Call for weapons embargo on both sides
Amnesty's report on weapons used by both sides in Gaza finds much to condemn.
The group is particularly hard on the U.S., having found numerous remains of American munitions -- including white phosphorus shells from Pine Bluff Arsenal, and a Hellfire missile made in Orlando.
Another weapon which bothers Amnesty is a mysterious munition, filled with cubic particles.
This type of ultra-precise strike capability is supposed to limit collateral damage and civilian casualties.
So we turn once again to Garlasco's comment, from an earlier conflict:
"It is unfortunate that these weapons are being developed specifically for use in densely populated areas which may negate the intended effect."
The BBC has produced a case-study on the use of weapons by the IDF during the recent onslaught on the population of Gaza.
Human Rights Watch described how the IDF used flechette shells contain several thousand razor-sharp, nail-like metal darts, each about 4cm long.

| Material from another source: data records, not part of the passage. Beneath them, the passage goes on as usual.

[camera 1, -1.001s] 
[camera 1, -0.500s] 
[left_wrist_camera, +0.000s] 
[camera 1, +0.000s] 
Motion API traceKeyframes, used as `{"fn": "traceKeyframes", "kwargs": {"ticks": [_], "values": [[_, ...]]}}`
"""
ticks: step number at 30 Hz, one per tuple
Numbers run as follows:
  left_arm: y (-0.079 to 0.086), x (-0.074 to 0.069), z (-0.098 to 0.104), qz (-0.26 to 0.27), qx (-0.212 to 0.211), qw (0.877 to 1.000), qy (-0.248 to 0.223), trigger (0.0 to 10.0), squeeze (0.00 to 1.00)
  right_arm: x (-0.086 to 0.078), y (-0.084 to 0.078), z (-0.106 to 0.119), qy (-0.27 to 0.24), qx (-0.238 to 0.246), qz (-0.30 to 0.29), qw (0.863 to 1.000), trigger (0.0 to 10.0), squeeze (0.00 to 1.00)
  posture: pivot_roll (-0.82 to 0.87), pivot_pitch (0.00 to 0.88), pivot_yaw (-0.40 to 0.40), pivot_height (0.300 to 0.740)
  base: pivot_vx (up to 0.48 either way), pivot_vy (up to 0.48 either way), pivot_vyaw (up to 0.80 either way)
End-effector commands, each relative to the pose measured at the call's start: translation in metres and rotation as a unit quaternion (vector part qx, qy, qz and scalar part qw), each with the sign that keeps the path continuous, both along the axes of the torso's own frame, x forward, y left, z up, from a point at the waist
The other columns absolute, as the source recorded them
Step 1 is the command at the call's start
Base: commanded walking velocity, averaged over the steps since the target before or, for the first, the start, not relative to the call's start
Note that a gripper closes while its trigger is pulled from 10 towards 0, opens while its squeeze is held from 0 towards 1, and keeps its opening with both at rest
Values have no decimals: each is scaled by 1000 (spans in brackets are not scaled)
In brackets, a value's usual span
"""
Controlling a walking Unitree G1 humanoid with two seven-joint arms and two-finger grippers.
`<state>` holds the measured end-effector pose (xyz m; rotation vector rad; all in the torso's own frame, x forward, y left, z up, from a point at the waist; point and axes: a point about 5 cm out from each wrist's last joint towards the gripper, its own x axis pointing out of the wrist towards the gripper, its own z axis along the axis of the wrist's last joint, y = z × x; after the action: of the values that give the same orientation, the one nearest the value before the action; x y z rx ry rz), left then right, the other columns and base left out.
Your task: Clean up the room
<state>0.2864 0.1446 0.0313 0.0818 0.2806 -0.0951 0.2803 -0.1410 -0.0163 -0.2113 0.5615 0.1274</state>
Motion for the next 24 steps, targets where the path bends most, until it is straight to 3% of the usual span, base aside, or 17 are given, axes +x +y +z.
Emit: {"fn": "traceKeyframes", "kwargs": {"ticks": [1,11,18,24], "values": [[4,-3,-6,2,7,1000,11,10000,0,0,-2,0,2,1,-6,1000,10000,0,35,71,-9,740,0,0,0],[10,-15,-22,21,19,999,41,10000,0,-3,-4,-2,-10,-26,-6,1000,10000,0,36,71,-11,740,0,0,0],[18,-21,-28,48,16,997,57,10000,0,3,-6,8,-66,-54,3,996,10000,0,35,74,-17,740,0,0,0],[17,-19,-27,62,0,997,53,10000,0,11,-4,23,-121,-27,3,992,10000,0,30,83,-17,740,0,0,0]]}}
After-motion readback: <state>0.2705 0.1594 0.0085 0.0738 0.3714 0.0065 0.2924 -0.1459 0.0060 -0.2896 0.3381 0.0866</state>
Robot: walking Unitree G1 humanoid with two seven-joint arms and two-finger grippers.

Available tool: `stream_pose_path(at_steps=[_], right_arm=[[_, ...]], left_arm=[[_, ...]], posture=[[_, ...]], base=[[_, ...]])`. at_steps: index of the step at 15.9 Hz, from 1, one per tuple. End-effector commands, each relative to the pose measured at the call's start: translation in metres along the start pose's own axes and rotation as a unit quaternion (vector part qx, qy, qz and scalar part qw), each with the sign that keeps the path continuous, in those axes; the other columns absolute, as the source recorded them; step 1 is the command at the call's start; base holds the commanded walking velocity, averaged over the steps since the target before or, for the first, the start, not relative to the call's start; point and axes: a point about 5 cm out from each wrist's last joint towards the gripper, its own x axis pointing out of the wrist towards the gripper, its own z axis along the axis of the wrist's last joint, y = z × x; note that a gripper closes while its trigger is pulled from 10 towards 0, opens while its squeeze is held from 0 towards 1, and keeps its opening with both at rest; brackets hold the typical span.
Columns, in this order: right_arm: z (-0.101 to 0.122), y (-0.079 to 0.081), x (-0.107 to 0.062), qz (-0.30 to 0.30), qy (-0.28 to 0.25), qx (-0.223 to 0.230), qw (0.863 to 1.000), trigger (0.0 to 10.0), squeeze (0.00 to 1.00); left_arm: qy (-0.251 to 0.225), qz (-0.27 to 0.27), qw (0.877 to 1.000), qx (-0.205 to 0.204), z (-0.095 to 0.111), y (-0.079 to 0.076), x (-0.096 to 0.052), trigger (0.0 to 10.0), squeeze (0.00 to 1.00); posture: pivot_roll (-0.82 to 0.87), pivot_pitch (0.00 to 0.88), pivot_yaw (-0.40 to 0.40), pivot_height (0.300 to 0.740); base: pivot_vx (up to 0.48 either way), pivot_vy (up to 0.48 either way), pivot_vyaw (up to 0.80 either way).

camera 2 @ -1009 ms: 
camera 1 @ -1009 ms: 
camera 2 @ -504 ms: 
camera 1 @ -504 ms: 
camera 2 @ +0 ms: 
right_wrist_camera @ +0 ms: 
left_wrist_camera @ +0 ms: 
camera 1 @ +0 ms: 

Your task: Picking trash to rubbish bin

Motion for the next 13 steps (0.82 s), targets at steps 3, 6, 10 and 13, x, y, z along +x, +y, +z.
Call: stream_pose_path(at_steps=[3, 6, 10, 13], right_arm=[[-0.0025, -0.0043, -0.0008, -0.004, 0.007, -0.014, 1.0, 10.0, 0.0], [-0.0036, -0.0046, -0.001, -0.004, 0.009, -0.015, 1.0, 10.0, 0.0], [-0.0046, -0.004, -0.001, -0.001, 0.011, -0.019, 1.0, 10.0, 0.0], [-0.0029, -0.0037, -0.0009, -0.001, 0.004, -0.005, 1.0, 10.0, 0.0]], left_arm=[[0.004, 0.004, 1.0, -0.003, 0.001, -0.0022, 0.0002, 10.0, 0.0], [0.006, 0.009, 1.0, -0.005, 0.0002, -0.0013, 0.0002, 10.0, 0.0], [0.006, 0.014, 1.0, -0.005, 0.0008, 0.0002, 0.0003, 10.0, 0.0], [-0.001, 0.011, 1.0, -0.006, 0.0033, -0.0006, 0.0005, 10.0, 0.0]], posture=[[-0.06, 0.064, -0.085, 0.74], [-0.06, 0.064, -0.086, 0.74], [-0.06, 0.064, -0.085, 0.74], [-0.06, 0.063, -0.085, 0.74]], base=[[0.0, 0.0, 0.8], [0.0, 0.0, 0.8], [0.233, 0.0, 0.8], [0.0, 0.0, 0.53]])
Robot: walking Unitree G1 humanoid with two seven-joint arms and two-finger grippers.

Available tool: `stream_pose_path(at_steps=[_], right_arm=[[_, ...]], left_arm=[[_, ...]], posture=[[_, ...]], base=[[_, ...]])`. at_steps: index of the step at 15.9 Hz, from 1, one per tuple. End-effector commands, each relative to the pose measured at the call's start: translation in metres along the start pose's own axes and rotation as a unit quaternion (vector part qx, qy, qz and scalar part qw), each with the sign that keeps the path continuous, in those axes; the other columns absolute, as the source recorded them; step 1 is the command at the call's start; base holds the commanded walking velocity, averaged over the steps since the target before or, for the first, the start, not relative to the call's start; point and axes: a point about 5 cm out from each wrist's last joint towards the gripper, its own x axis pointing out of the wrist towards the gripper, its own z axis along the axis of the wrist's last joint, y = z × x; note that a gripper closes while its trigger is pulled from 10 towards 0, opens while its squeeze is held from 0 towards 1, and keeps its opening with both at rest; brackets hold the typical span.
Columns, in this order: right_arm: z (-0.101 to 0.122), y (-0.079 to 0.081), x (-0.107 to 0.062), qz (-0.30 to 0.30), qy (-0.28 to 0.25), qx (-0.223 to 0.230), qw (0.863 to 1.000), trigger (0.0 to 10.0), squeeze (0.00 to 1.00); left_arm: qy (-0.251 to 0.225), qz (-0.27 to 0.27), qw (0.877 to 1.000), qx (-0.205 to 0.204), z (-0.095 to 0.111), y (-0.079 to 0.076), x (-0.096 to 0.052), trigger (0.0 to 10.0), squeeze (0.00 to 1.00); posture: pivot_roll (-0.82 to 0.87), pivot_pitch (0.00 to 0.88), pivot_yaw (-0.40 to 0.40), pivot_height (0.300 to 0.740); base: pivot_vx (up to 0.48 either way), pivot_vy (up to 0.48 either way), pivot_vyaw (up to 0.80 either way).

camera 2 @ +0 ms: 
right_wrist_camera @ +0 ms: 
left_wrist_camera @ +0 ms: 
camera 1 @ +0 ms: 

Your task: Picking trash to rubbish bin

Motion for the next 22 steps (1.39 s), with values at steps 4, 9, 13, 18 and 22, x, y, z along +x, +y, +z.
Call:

The shells explode in the air scattering the darts over the surrounding area - in a cone-shaped pattern 300m long and 90m wide.
"The black darts can still be seen in the walls above the spot where Wafa Abu Jarad, aged 21 and three months pregnant, was fatally injured on 5 January 2009, outside their home on a residential street near Beit Hanoun in northern Gaza ."
Wired presents an in-depth technical analysis of the probable weapon which produced horrific injuries when used by Israeli forces indiscriminately against the civilian population of Gaza.
A candidate is the Spike missile, made by the Israeli company Rafael originally designed as an anti-tank missile. A trailing fiber-optic cable relays video back to the operator meaning that he/she can see exactly the civilian/military nature of the target before the weapon detonates.
Marc Garlaso of Human Rights Watch previously noted the Spike's use in Gaza, describing it as "a special missile that is made to make very high-speed turns, so if you have a target that is moving and running away from you, you can chase him with the weapon."
The Spike has a shaped charge warhead, which produces a narrow jet of metal at very high velocity. This is excellent for slicing through armor, but does little damage to anything not immediately in front of the missile.
To turn an anti-tank missile into a general purpose one capable of damaging other targets (such as people or soft vehicles), the answer is invariably to add a "fragmentation sleeve."
The fragmentation is enhanced by embossing -- cutting grooves into the sleeve. But the best method is to pre-form the fragments, typically producing tiny cubes like those shown.
The end result is a missile which hits the ground almost vertically after the pop-up, leaving a narrow deep hole as described, and spraying the area with small cubic shrapnel.
Predictably pro-Zionist groups have attempted to discredit the report. For instance the Anti-Defamation League (ADL) called the report "pernicious and biased" because it presents Israeli actions propaganda-free and calls for an arms embargo.
The report has been similarly denounced by Mark Regev on behalf of the Israeli government
"We tried to be as surgical as humanly possible in a difficult combat situation," he said.
Again Regev's comments should be viewed very critically for truthfulness in the light of the fact that the spike missile provides video feedback to the operator right up to the moment of impact.
Mr Regev criticised Amnesty's methodology, saying the report's authors used what he called "tainted" data provided by Hamas.
He said Israel was conducting its own investigation into whether any of its munitions were used outside international law.
Hamas also criticised the report's findings as "unjust and unfair".
"It [the report] equates between the criminal and the victim," said Hamas spokesman Fawzi Barhoum.
"There is not a single country in the world which exports weapons to the Hamas movement. At the same time main countries, big countries and superpowers are exporting nuclear and phosphorus weapons, as well as weapons of mass destruction, to the Zionist occupier [Israel]."
The IDF has taken heed of the international criticism and has been gathering "evidence" in preparation for anticipated war-crimes tribunals. The group of legal experts reviewing the footage is called, most unfortunately, an "Incrimination Team."